:: PROBLEM TO WORK ON ::
Each line of the listing is to be retyped exactly as given.

:: COLLECTED DATA ::
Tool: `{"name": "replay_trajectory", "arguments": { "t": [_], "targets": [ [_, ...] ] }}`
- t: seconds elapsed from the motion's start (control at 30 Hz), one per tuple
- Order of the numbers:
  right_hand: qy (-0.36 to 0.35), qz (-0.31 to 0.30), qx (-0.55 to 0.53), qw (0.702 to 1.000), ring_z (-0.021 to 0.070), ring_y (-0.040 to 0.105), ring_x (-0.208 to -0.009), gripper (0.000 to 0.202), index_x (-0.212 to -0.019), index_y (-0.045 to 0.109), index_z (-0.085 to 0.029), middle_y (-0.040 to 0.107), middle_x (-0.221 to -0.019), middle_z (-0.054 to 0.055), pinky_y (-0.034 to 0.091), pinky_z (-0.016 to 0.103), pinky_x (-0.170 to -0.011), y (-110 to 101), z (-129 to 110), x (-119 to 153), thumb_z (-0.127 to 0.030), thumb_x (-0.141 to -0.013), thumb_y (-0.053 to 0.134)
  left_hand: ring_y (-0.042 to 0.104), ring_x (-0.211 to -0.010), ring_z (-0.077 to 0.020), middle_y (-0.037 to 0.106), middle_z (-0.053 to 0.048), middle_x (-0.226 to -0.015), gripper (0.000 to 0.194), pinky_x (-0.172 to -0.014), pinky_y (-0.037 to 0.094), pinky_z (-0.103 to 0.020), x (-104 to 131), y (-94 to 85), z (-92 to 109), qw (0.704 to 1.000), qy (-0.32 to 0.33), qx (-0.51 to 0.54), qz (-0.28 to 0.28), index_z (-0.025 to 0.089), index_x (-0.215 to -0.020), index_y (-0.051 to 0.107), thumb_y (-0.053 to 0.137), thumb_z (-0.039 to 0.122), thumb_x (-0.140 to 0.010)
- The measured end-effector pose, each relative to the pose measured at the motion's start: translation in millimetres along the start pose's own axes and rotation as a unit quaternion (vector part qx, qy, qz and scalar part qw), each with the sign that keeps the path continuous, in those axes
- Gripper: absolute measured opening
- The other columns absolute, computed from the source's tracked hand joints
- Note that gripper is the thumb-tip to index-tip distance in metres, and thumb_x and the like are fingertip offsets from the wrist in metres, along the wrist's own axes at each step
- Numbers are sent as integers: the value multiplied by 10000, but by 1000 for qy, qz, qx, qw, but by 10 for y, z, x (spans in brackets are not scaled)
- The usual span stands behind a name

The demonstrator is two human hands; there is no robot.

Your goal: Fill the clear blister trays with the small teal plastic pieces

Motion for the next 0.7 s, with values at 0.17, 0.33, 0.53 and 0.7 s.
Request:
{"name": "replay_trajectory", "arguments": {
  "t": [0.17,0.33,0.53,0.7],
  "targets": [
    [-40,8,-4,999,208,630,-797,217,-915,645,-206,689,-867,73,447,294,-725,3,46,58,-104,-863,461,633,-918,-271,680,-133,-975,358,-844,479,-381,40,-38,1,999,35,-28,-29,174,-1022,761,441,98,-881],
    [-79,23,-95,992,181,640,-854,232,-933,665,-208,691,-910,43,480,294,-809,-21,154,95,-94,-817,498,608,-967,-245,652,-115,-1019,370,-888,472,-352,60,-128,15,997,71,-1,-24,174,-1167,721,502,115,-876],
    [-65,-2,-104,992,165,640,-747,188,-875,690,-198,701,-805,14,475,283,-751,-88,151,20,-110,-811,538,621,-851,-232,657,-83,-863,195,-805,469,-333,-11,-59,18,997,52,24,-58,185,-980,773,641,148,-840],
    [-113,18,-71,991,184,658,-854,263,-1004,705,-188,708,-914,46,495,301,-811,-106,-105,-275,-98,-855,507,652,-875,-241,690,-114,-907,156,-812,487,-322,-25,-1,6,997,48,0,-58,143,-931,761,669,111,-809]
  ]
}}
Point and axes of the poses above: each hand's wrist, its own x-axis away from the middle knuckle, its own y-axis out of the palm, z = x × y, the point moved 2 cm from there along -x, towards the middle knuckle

:: TASK ANSWER ::
Tool: `{"name": "replay_trajectory", "arguments": { "t": [_], "targets": [ [_, ...] ] }}`
- t: seconds elapsed from the motion's start (control at 30 Hz), one per tuple
- Order of the numbers:
  right_hand: qy (-0.36 to 0.35), qz (-0.31 to 0.30), qx (-0.55 to 0.53), qw (0.702 to 1.000), ring_z (-0.021 to 0.070), ring_y (-0.040 to 0.105), ring_x (-0.208 to -0.009), gripper (0.000 to 0.202), index_x (-0.212 to -0.019), index_y (-0.045 to 0.109), index_z (-0.085 to 0.029), middle_y (-0.040 to 0.107), middle_x (-0.221 to -0.019), middle_z (-0.054 to 0.055), pinky_y (-0.034 to 0.091), pinky_z (-0.016 to 0.103), pinky_x (-0.170 to -0.011), y (-110 to 101), z (-129 to 110), x (-119 to 153), thumb_z (-0.127 to 0.030), thumb_x (-0.141 to -0.013), thumb_y (-0.053 to 0.134)
  left_hand: ring_y (-0.042 to 0.104), ring_x (-0.211 to -0.010), ring_z (-0.077 to 0.020), middle_y (-0.037 to 0.106), middle_z (-0.053 to 0.048), middle_x (-0.226 to -0.015), gripper (0.000 to 0.194), pinky_x (-0.172 to -0.014), pinky_y (-0.037 to 0.094), pinky_z (-0.103 to 0.020), x (-104 to 131), y (-94 to 85), z (-92 to 109), qw (0.704 to 1.000), qy (-0.32 to 0.33), qx (-0.51 to 0.54), qz (-0.28 to 0.28), index_z (-0.025 to 0.089), index_x (-0.215 to -0.020), index_y (-0.051 to 0.107), thumb_y (-0.053 to 0.137), thumb_z (-0.039 to 0.122), thumb_x (-0.140 to 0.010)
- The measured end-effector pose, each relative to the pose measured at the motion's start: translation in millimetres along the start pose's own axes and rotation as a unit quaternion (vector part qx, qy, qz and scalar part qw), each with the sign that keeps the path continuous, in those axes
- Gripper: absolute measured opening
- The other columns absolute, computed from the source's tracked hand joints
- Note that gripper is the thumb-tip to index-tip distance in metres, and thumb_x and the like are fingertip offsets from the wrist in metres, along the wrist's own axes at each step
- Numbers are sent as integers: the value multiplied by 10000, but by 1000 for qy, qz, qx, qw, but by 10 for y, z, x (spans in brackets are not scaled)
- The usual span stands behind a name

The demonstrator is two human hands; there is no robot.

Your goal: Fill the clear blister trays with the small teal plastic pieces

Motion for the next 0.7 s, with values at 0.17, 0.33, 0.53 and 0.7 s.
Request:
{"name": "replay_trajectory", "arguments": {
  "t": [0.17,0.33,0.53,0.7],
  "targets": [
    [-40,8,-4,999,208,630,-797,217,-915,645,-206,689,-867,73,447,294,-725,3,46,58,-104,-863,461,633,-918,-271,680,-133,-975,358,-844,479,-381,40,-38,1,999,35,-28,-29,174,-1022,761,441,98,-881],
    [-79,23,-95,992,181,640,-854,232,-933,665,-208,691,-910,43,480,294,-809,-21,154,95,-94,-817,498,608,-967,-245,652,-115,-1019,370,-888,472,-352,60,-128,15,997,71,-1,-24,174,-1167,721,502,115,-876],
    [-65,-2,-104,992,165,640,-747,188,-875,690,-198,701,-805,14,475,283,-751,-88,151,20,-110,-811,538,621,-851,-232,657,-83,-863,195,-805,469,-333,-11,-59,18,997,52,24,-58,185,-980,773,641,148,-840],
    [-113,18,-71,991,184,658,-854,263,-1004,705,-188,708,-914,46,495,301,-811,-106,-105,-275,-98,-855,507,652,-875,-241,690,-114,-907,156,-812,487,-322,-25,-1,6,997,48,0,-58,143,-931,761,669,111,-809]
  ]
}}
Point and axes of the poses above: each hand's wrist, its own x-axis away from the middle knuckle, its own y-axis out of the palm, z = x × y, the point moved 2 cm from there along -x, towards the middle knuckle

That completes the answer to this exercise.